Stored dataset items:
##########

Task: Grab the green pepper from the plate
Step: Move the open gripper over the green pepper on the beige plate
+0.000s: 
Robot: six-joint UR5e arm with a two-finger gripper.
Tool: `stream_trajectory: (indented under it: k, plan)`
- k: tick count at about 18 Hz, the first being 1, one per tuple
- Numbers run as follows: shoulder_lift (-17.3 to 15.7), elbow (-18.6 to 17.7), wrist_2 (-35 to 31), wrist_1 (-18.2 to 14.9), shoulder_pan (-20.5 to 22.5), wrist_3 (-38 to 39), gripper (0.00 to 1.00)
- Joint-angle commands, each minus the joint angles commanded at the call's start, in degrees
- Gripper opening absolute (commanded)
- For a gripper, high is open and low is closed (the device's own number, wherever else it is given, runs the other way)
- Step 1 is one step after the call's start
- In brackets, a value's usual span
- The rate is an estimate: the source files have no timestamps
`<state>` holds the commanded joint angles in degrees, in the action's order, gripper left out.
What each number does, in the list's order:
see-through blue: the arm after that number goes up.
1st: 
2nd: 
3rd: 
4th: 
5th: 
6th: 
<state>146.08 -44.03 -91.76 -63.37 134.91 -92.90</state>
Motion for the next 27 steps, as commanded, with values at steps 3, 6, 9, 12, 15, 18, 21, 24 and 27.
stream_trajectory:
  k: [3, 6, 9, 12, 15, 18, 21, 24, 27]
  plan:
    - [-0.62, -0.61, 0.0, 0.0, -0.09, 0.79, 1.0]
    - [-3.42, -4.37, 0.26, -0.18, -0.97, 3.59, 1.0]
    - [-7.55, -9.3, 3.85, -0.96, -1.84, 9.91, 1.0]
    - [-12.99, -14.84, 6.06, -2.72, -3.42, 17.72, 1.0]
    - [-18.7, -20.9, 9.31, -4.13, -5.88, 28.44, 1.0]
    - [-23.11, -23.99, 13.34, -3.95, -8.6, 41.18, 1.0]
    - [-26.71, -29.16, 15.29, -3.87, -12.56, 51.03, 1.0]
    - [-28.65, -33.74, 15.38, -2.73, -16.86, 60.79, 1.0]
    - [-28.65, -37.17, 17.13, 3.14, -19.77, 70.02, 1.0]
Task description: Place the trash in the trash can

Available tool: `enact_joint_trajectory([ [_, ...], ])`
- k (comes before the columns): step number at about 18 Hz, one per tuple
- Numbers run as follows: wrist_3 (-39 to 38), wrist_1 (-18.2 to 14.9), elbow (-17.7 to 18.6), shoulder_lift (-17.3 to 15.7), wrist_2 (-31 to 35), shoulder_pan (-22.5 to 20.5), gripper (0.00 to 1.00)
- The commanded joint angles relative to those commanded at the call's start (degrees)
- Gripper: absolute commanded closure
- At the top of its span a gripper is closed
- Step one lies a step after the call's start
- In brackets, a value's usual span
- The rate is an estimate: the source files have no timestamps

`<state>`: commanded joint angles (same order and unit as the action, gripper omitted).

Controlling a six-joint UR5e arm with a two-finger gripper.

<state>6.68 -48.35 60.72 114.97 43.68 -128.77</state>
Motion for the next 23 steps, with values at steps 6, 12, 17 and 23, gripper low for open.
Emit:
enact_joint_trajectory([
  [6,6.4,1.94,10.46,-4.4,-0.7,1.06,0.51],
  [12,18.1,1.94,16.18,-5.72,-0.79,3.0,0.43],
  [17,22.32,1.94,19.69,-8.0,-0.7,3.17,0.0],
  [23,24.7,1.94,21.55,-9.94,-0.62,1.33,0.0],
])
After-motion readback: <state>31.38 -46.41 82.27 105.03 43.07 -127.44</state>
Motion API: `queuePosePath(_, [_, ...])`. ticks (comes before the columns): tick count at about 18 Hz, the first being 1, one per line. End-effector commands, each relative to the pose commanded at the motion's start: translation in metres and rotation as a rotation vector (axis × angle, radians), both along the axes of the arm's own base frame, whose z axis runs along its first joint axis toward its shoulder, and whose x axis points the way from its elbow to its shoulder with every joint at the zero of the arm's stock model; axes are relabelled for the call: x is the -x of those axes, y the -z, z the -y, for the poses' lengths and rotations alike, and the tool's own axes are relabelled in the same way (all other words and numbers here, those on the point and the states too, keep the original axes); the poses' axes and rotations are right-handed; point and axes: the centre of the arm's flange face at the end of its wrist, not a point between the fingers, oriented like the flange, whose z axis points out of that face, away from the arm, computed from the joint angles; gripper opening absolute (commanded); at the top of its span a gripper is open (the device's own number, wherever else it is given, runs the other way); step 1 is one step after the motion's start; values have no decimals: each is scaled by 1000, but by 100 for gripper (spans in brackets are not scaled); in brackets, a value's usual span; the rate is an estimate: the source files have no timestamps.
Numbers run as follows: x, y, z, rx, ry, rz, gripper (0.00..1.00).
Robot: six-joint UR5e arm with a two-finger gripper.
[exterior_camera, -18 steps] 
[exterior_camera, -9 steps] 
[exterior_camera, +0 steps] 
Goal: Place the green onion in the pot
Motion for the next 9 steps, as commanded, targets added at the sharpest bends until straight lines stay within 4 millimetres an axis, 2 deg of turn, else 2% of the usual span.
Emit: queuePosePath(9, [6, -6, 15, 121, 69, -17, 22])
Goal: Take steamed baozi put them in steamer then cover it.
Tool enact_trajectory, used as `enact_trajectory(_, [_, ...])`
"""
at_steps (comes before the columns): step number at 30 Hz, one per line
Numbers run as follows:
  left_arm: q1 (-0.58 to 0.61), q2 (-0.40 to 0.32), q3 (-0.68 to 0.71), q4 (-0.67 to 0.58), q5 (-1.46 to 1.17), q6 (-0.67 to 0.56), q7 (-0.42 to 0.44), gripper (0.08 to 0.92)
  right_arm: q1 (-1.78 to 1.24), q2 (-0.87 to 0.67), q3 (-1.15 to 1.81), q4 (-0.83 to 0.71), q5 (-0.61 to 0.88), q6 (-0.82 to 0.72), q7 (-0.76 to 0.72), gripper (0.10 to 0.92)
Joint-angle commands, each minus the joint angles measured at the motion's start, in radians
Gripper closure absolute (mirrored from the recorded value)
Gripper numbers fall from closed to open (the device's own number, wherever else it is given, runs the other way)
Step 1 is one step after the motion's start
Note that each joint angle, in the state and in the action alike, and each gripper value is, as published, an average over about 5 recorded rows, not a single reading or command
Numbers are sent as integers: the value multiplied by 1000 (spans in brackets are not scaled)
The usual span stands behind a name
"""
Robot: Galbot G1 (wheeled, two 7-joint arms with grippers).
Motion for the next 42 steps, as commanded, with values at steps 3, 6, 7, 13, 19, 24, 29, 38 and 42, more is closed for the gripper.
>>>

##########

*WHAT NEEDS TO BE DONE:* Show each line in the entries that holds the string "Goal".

*RESULT FOR THIS EXERCISE:*
Goal: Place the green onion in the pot
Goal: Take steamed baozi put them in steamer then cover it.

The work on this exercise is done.